The EAT rejected Q’s argument that the interference was disproportionate because her alleged conduct was not in the public domain, nor was there a risk of it becoming so. The probation service had a legitimate aim in safeguarding its reputation and it could not simply ignore as irrelevant the fact that Q had been accused of a child protection issue. Q’s conduct also raised legitimate concerns about her professional judgement: she had knowingly withheld information she had been asked to disclose, failed to engage with social services and chosen to ignore her previous written warning. These facts combined could have undermined public confidence in the probation service.

Comment: comforting decisions but employers must still take care

Employers may derive some comfort from these decisions. They support the notion that employers need not always turn a blind eye to unsettling things they discover about employees, even if such things are seemingly unconnected to the workplace. In addition, employers have a right to be proactive and to protect their reputations, even if the (potentially) damaging event is yet to happen or be made public. These decisions also remind us that unfair dismissal law is, at its core, a review of an employer’s decision-making processes. As was underscored in Lafferty, the key question is whether the employer acted reasonably in taking the decision to dismiss and not whether the employee suffered a grave injustice as a result.

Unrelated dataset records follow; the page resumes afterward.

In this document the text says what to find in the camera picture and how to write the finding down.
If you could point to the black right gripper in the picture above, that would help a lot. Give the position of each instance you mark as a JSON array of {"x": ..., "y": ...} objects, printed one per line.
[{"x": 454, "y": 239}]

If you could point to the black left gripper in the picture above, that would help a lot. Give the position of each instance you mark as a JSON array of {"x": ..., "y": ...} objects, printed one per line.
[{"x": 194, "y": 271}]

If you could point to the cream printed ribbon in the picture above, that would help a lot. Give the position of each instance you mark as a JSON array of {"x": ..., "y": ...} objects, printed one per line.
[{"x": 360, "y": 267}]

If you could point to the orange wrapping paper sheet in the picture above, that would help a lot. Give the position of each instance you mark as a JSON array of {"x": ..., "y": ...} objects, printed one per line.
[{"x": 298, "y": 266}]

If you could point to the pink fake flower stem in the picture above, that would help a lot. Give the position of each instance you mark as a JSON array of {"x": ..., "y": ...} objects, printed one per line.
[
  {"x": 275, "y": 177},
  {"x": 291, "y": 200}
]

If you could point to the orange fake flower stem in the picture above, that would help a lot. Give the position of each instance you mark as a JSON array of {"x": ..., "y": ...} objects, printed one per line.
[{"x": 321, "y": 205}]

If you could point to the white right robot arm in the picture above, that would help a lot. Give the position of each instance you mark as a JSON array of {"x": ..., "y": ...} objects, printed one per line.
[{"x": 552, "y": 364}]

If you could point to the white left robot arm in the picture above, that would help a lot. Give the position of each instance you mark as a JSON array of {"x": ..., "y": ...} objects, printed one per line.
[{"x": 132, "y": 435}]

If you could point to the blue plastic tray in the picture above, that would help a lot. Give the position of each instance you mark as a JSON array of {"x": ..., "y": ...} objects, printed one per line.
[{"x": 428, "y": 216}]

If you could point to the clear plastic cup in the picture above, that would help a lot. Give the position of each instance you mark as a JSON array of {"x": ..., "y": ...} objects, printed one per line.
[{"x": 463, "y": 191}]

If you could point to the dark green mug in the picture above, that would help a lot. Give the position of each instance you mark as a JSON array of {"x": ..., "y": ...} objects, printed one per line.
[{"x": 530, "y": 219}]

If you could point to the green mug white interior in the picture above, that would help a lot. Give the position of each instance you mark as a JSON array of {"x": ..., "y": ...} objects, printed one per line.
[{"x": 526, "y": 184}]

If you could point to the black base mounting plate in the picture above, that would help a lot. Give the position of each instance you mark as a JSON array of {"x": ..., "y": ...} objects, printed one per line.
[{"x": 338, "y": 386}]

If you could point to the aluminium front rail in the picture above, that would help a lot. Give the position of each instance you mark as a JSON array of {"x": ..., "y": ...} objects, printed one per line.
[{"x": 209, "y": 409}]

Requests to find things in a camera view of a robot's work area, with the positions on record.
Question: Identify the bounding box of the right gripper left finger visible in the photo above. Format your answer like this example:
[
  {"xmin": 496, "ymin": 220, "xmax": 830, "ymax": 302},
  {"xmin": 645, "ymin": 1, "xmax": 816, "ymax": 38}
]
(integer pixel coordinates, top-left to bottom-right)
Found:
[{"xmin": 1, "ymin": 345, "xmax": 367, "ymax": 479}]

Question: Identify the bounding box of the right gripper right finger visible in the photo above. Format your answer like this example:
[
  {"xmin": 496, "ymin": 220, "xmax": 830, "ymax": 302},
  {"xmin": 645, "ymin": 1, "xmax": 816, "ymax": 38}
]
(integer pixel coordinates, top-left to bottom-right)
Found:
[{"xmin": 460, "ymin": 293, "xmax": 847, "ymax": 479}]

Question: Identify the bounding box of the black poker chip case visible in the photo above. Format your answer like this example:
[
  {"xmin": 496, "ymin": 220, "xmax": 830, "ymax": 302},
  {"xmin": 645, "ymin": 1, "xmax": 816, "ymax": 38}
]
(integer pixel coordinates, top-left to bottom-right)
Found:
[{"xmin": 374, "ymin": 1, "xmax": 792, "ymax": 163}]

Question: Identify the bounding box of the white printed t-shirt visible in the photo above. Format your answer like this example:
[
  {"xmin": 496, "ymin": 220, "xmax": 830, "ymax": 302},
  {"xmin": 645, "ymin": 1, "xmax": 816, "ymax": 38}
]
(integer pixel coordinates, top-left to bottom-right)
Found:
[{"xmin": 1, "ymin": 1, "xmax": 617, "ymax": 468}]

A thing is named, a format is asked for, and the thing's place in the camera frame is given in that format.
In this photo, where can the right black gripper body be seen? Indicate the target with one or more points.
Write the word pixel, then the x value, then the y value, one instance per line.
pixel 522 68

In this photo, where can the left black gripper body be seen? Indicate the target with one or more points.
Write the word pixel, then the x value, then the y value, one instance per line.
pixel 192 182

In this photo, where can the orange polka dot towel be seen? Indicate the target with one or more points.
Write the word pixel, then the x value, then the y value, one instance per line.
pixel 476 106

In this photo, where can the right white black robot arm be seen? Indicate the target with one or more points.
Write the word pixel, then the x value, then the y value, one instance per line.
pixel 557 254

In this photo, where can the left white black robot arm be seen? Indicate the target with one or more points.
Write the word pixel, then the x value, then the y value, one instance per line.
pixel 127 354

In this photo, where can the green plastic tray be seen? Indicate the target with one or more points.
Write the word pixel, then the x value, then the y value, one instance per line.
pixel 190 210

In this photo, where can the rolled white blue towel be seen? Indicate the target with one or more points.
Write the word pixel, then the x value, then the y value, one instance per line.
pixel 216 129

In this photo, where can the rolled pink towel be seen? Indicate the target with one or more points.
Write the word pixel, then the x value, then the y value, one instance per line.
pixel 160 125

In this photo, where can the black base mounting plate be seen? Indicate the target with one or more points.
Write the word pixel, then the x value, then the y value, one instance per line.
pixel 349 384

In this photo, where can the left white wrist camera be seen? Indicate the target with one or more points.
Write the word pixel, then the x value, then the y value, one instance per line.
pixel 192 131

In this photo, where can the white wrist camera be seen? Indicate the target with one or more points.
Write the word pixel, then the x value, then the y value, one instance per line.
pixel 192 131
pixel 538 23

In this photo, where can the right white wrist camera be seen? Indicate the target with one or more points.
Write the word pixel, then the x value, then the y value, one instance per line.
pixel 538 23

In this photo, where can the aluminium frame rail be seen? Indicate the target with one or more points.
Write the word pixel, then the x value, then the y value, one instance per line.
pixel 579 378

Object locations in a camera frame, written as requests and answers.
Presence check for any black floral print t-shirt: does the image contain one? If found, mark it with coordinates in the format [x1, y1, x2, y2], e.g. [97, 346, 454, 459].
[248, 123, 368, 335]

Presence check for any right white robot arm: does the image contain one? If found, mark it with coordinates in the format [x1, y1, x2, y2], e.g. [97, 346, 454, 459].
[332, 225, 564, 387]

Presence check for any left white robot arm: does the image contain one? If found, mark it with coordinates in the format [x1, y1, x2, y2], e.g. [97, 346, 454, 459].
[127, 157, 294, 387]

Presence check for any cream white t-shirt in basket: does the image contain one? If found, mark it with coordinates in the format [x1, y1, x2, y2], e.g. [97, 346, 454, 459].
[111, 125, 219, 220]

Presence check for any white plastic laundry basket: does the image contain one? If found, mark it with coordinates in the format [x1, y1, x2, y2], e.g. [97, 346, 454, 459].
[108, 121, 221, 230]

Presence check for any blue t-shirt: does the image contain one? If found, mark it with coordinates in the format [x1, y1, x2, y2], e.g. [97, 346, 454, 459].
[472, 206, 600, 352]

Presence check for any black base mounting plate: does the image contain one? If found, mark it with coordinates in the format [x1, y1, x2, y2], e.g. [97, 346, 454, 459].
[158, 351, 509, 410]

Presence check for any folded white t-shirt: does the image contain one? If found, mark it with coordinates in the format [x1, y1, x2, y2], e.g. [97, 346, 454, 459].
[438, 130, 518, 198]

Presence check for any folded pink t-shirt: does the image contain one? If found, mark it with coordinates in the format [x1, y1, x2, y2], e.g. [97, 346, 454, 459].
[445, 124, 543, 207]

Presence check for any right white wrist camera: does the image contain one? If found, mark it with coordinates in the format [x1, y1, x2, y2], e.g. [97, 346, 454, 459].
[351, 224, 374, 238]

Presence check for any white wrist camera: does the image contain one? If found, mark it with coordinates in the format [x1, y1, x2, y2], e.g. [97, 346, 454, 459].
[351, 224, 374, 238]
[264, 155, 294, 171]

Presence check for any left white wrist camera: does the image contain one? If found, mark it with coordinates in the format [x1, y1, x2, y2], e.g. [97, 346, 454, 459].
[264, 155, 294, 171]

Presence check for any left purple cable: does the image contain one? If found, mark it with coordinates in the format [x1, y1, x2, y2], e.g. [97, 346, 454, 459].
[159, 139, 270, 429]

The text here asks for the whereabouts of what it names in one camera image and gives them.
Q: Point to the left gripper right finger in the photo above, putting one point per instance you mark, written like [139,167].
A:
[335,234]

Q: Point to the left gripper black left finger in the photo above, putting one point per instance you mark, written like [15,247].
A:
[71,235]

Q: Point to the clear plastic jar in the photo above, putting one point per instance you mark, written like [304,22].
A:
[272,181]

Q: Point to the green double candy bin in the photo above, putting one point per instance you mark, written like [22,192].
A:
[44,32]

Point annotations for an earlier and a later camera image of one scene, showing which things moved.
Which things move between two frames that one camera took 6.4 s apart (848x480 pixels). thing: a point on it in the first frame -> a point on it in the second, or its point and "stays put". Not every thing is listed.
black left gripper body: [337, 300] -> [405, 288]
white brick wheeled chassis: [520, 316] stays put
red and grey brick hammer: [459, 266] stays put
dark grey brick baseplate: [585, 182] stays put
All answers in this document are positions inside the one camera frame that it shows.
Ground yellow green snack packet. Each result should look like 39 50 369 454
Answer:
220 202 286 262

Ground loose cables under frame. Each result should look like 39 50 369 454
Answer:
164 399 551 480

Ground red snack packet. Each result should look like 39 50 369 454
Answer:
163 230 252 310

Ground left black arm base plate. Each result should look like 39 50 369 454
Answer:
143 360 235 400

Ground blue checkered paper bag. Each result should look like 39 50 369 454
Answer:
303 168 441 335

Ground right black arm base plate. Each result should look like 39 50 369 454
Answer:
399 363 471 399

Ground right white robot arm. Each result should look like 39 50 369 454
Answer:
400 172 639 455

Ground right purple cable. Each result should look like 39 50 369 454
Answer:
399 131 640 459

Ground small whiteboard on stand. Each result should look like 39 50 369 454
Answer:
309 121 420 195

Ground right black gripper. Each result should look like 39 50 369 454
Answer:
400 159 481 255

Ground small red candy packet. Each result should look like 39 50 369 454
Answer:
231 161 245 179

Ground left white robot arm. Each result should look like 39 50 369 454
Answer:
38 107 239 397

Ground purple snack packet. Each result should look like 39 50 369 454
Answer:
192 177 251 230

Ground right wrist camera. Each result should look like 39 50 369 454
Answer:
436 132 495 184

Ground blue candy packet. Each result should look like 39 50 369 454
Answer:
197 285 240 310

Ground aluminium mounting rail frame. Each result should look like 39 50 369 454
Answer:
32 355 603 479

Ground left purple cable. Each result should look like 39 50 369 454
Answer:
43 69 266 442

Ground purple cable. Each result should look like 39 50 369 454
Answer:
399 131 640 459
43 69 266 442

Still, some caveats are worth bearing in mind. The first is that employers cannot rely uncritically on information they receive about employees when deciding to dismiss: according to Lafferty, reasonable employers undertake enquiries of their own. Moreover, it is difficult to ignore the unusual facts of these cases. In the first, a hospital worker in the charitable sector, with responsibility for anaesthetised patients, is accused of sexual assault. In the second, a probation officer is repeatedly in difficulty with social services because of the risk she allegedly poses to her daughter. They are undoubtedly at the far end of the spectrum. One wonders how much higher the bar would be for an employer to effect a fair dismissal if the allegations were not so severe and the relationship between the allegations, role and sector not so concerning.